What you should do
Reproduce the listing exactly, keeping every word as it is.

Input data
- - - -
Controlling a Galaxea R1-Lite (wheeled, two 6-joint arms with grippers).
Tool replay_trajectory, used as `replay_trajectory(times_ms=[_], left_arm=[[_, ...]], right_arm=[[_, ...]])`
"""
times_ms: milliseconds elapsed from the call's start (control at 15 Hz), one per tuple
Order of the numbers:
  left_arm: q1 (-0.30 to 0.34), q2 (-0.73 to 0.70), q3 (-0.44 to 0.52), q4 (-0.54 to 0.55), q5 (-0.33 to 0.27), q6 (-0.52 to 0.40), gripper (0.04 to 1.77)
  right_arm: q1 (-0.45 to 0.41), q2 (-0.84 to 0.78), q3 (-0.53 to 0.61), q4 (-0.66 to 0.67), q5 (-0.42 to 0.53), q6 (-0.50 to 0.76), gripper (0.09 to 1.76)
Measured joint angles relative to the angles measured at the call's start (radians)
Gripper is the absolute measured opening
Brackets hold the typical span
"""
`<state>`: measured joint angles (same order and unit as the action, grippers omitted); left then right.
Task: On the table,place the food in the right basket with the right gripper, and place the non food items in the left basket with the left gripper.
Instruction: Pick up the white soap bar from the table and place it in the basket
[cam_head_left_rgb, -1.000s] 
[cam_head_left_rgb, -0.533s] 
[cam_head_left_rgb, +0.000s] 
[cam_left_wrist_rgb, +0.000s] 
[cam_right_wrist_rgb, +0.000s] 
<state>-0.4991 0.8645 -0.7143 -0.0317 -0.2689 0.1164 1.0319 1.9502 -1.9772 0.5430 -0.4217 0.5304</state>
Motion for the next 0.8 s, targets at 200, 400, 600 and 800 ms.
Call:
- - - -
Task output
Controlling a Galaxea R1-Lite (wheeled, two 6-joint arms with grippers).
Tool replay_trajectory, used as `replay_trajectory(times_ms=[_], left_arm=[[_, ...]], right_arm=[[_, ...]])`
"""
times_ms: milliseconds elapsed from the call's start (control at 15 Hz), one per tuple
Order of the numbers:
  left_arm: q1 (-0.30 to 0.34), q2 (-0.73 to 0.70), q3 (-0.44 to 0.52), q4 (-0.54 to 0.55), q5 (-0.33 to 0.27), q6 (-0.52 to 0.40), gripper (0.04 to 1.77)
  right_arm: q1 (-0.45 to 0.41), q2 (-0.84 to 0.78), q3 (-0.53 to 0.61), q4 (-0.66 to 0.67), q5 (-0.42 to 0.53), q6 (-0.50 to 0.76), gripper (0.09 to 1.76)
Measured joint angles relative to the angles measured at the call's start (radians)
Gripper is the absolute measured opening
Brackets hold the typical span
"""
`<state>`: measured joint angles (same order and unit as the action, grippers omitted); left then right.
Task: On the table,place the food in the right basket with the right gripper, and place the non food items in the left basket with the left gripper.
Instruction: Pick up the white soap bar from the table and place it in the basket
[cam_head_left_rgb, -1.000s] 
[cam_head_left_rgb, -0.533s] 
[cam_head_left_rgb, +0.000s] 
[cam_left_wrist_rgb, +0.000s] 
[cam_right_wrist_rgb, +0.000s] 
<state>-0.4991 0.8645 -0.7143 -0.0317 -0.2689 0.1164 1.0319 1.9502 -1.9772 0.5430 -0.4217 0.5304</state>
Motion for the next 0.8 s, targets at 200, 400, 600 and 800 ms.
Call:

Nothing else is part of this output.